A School for Fools
- Author: Sasha Sokolov
- Original title: Школа для дураков
- Language: Russian
- Genre: Literary fiction
- Publisher: Ardis Publishing
- Publication date: 1976
- Publication place: USSR
- Pages: 169
- OCLC: 2182126
- Dewey Decimal: 891.73/3 20
- LC Class: PG3488.O356 S5 1976

= A School for Fools =

1976 Russian-language novel by Sasha Sokolov

A School for Fools (tr. Shkola dlia durakov) is a novel by Soviet author Sasha Sokolov. The first draft of the book was completed in 1973 and distributed via samizdat. In 1975 a manuscript was submitted to Ardis Publishing and it was published in the United States in 1976. For the annotation, the publisher, Carl Proffer, used compliments on the work from Vladimir Nabokov's letter. In 1977 Ardis published the English-language translation by Carl Proffer. A new English translation by Alexander Boguslawski was published by NYRB Classics in November 2015.

== Plot ==

The novel doesn't have a linear plot, but rather presents events as recalled by the main character. The protagonist, student So-and-so (ученик Такой-то (Note: "Такой-то" is a Russian placeholder name)), is a student who has a mental disorder and nonlinear time perception, which he believes he inherited from his grandmother. So-and-so is in a constant discussion with his "other self" and has difficulty distinguishing between "yesterday," "today," and "tomorrow."

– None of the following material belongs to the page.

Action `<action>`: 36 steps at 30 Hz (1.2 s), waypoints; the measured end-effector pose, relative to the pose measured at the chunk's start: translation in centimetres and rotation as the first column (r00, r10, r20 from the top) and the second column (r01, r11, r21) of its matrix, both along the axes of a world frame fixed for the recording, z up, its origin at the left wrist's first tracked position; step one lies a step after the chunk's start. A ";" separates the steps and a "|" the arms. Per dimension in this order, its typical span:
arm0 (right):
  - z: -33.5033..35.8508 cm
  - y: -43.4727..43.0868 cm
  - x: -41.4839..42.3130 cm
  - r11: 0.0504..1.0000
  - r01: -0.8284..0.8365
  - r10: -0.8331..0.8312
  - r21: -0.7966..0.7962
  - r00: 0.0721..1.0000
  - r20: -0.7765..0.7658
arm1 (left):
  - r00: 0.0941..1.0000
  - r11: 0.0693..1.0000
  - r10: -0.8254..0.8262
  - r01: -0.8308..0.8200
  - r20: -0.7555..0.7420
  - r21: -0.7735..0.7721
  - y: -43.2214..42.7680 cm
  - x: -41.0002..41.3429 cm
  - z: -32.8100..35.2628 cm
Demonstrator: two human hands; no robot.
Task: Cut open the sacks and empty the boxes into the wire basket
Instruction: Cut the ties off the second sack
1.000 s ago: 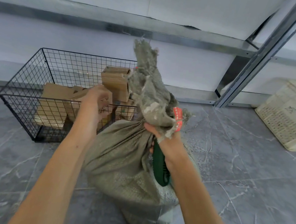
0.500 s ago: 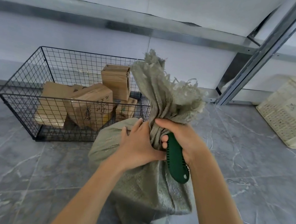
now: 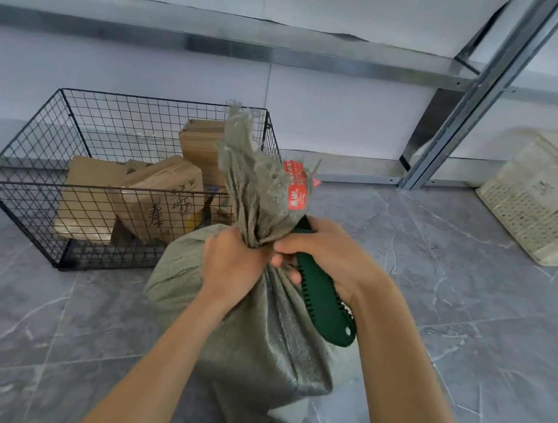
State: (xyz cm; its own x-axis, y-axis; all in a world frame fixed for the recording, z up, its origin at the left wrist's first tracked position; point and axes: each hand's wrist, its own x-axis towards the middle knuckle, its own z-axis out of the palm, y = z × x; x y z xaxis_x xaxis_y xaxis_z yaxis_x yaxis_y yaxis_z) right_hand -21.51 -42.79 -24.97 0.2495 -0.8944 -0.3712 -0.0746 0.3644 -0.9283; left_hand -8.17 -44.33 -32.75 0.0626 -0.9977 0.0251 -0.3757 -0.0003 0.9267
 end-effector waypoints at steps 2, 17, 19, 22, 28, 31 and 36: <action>-0.2 -0.1 -0.8 0.999 0.046 -0.045 0.008 0.998 -0.034 | 0.997 0.997 0.063 -0.062 -0.042 0.039 -0.2 0.3 -0.1; -0.6 0.5 -6.6 0.975 -0.212 0.217 0.072 0.813 -0.540 | 0.968 0.966 0.249 -0.246 -0.033 0.073 -0.7 0.2 0.4; -1.0 0.5 -7.4 0.974 -0.184 0.227 0.133 0.786 -0.575 | 0.952 0.950 0.302 -0.295 -0.055 0.103 -0.7 0.5 0.5; -2.0 0.5 -8.4 0.975 -0.120 0.209 0.186 0.781 -0.589 | 0.945 0.943 0.321 -0.312 -0.067 0.117 -0.5 0.9 0.8; -5.4 -1.1 -9.2 0.992 0.114 -0.055 0.057 0.788 -0.614 | 0.959 0.952 0.284 -0.283 0.002 0.115 -0.1 0.3 1.5; -7.0 -1.7 -10.2 0.974 0.221 -0.155 0.044 0.798 -0.582 | 0.967 0.962 0.254 -0.254 0.013 0.098 0.3 -0.3 1.6; -10.5 -1.8 -13.0 0.944 0.320 -0.198 0.084 0.749 -0.632 | 0.983 0.979 0.176 -0.171 -0.040 0.112 0.6 -0.2 1.9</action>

The protagonist attends a special education school, where he studies in a class taught by his favorite teacher, geographer Pavel Petrovich Norvegov, whom the author also calls Saul (Note: Russian "Pavel" is 'Paul', and calling the teacher Saul is a Biblical pun: Paul the Apostle was Saul of Taurus) Petrovich. He is also in love with another teacher, Veta. The accounts of their lives and the lives of some other minor characters highlight the reality of a repressive Soviet regime.

Following graduation, So-and-So goes on to work in a variety of jobs, from "sharpening pencils" to being a conductor. The narrative comes to an abrupt conclusion as the author runs out of paper.

== Reception ==

in 1996, Wolfgang Kasack described the book as "the most surrealistic work of modern Russian literature."

Mikhail Berg stressed the importance of the Christian worldview in the work and noted that the outstanding asset of the book is that its language and compositional peculiarities stem directly from the peculiarities of the protagonist.

In the opinion of Mark Lipovetsky A School for Fools directly follows Nabokov's literary tradition and paves the way to the most important and interesting phenomena of the 21st century Russian prose, including works by Alexander Goldstein, Denis Osokin, Nikolay Kononov, and others.